▸ **Task objective**
Copy the data exactly from the line that contains "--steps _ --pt" through the line that contains "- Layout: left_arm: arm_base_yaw", keeping both end lines and leaving out everything else.

▸ **Data section**
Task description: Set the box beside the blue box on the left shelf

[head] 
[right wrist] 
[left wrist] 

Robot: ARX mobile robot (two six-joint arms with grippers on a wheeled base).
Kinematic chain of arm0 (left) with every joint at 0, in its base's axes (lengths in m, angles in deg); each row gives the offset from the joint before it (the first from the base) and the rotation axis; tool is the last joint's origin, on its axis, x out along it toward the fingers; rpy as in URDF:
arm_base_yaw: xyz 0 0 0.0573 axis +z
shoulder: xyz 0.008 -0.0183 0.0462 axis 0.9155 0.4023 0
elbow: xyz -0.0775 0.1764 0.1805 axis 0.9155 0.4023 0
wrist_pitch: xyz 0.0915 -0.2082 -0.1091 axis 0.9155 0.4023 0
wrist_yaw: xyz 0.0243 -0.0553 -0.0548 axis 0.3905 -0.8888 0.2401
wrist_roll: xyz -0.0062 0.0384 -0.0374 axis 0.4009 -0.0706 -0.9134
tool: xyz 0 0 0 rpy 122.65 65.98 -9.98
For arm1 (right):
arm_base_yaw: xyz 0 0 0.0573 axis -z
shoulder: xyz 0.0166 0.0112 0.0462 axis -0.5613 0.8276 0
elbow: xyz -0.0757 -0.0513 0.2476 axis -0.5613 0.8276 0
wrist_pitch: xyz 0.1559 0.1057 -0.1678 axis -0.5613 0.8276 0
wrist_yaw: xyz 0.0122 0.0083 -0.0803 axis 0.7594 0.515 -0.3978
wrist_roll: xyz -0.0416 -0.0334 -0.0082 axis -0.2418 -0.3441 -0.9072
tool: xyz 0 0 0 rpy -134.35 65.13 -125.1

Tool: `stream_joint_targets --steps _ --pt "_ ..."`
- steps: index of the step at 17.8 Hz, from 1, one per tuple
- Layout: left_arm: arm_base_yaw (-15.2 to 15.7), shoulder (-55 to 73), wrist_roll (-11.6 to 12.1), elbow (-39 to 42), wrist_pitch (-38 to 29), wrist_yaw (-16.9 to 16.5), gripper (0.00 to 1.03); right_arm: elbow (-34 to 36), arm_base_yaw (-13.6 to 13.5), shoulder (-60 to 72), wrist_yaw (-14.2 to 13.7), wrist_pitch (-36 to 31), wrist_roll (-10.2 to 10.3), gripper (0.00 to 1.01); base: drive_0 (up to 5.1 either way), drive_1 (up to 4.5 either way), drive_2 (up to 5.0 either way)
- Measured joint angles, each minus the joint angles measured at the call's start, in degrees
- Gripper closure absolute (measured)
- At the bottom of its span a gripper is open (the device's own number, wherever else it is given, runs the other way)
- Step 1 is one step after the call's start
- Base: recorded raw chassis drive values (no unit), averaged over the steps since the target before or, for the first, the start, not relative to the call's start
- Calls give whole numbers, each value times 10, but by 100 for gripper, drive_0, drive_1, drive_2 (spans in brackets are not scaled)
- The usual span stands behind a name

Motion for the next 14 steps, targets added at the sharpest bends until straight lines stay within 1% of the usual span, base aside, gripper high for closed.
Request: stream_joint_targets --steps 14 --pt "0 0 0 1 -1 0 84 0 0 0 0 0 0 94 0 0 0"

▸ **Answer to the problem**
Tool: `stream_joint_targets --steps _ --pt "_ ..."`
- steps: index of the step at 17.8 Hz, from 1, one per tuple
- Layout: left_arm: arm_base_yaw (-15.2 to 15.7), shoulder (-55 to 73), wrist_roll (-11.6 to 12.1), elbow (-39 to 42), wrist_pitch (-38 to 29), wrist_yaw (-16.9 to 16.5), gripper (0.00 to 1.03); right_arm: elbow (-34 to 36), arm_base_yaw (-13.6 to 13.5), shoulder (-60 to 72), wrist_yaw (-14.2 to 13.7), wrist_pitch (-36 to 31), wrist_roll (-10.2 to 10.3), gripper (0.00 to 1.01); base: drive_0 (up to 5.1 either way), drive_1 (up to 4.5 either way), drive_2 (up to 5.0 either way)

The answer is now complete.